Dataset content:
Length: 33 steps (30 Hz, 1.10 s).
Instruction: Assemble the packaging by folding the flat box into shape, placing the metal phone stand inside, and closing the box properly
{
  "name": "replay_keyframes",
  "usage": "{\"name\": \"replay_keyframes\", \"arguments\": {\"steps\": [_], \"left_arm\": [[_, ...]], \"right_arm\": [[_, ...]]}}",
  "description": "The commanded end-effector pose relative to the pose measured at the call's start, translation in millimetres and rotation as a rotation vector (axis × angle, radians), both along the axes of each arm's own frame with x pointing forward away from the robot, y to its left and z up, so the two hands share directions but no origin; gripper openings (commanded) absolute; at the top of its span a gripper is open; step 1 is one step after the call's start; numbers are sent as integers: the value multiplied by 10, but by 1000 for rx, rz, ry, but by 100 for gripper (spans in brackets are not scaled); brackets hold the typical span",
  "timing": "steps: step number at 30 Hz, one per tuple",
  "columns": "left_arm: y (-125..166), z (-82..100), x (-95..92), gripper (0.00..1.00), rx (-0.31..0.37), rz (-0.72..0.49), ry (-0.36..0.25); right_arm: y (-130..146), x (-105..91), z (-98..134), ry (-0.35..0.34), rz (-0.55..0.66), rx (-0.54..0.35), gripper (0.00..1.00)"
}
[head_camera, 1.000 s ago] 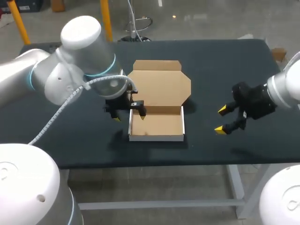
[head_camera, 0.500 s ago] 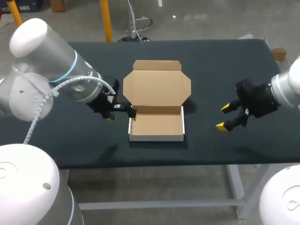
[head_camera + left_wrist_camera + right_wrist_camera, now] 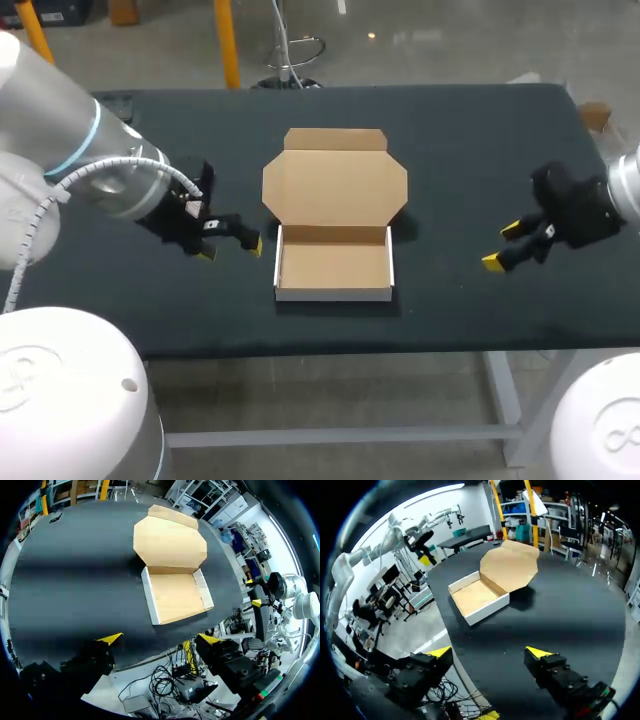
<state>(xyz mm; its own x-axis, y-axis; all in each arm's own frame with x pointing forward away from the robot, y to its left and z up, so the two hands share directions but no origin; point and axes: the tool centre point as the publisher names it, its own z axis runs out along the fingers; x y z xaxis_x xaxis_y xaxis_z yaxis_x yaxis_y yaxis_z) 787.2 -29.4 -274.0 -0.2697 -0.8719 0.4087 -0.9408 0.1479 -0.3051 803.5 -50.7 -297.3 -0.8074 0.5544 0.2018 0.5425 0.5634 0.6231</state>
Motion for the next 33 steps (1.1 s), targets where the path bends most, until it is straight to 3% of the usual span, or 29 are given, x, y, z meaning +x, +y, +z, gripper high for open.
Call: {"name": "replay_keyframes", "arguments": {"steps": [1,23,33], "left_arm": [[162,262,-174,100,20,15,4],[320,717,-535,100,90,102,84],[295,785,-610,100,144,160,96]], "right_arm": [[-102,-139,134,6,-53,-17,100],[-464,-400,424,149,-337,-82,100],[-526,-452,479,205,-415,-106,100]]}}
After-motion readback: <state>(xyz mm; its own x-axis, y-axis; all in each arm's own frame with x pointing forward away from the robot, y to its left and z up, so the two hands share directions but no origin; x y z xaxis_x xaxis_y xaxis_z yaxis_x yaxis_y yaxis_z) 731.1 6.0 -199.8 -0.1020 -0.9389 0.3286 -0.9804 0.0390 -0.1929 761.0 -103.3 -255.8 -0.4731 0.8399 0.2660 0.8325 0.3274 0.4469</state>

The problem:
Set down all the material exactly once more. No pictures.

Problem solution:
Length: 33 steps (30 Hz, 1.10 s).
Instruction: Assemble the packaging by folding the flat box into shape, placing the metal phone stand inside, and closing the box properly
{
  "name": "replay_keyframes",
  "usage": "{\"name\": \"replay_keyframes\", \"arguments\": {\"steps\": [_], \"left_arm\": [[_, ...]], \"right_arm\": [[_, ...]]}}",
  "description": "The commanded end-effector pose relative to the pose measured at the call's start, translation in millimetres and rotation as a rotation vector (axis × angle, radians), both along the axes of each arm's own frame with x pointing forward away from the robot, y to its left and z up, so the two hands share directions but no origin; gripper openings (commanded) absolute; at the top of its span a gripper is open; step 1 is one step after the call's start; numbers are sent as integers: the value multiplied by 10, but by 1000 for rx, rz, ry, but by 100 for gripper (spans in brackets are not scaled); brackets hold the typical span",
  "timing": "steps: step number at 30 Hz, one per tuple",
  "columns": "left_arm: y (-125..166), z (-82..100), x (-95..92), gripper (0.00..1.00), rx (-0.31..0.37), rz (-0.72..0.49), ry (-0.36..0.25); right_arm: y (-130..146), x (-105..91), z (-98..134), ry (-0.35..0.34), rz (-0.55..0.66), rx (-0.54..0.35), gripper (0.00..1.00)"
}
[head_camera, 1.000 s ago] 
[head_camera, 0.500 s ago] 
[head_camera + left_wrist_camera + right_wrist_camera, now] 
<state>(xyz mm; its own x-axis, y-axis; all in each arm's own frame with x pointing forward away from the robot, y to its left and z up, so the two hands share directions but no origin; point and axes: the tool centre point as the publisher names it, its own z axis runs out along the fingers; x y z xaxis_x xaxis_y xaxis_z yaxis_x yaxis_y yaxis_z) 787.2 -29.4 -274.0 -0.2697 -0.8719 0.4087 -0.9408 0.1479 -0.3051 803.5 -50.7 -297.3 -0.8074 0.5544 0.2018 0.5425 0.5634 0.6231</state>
Motion for the next 33 steps (1.1 s), targets where the path bends most, until it is straight to 3% of the usual span, or 29 are given, x, y, z meaning +x, +y, +z, gripper high for open.
Call: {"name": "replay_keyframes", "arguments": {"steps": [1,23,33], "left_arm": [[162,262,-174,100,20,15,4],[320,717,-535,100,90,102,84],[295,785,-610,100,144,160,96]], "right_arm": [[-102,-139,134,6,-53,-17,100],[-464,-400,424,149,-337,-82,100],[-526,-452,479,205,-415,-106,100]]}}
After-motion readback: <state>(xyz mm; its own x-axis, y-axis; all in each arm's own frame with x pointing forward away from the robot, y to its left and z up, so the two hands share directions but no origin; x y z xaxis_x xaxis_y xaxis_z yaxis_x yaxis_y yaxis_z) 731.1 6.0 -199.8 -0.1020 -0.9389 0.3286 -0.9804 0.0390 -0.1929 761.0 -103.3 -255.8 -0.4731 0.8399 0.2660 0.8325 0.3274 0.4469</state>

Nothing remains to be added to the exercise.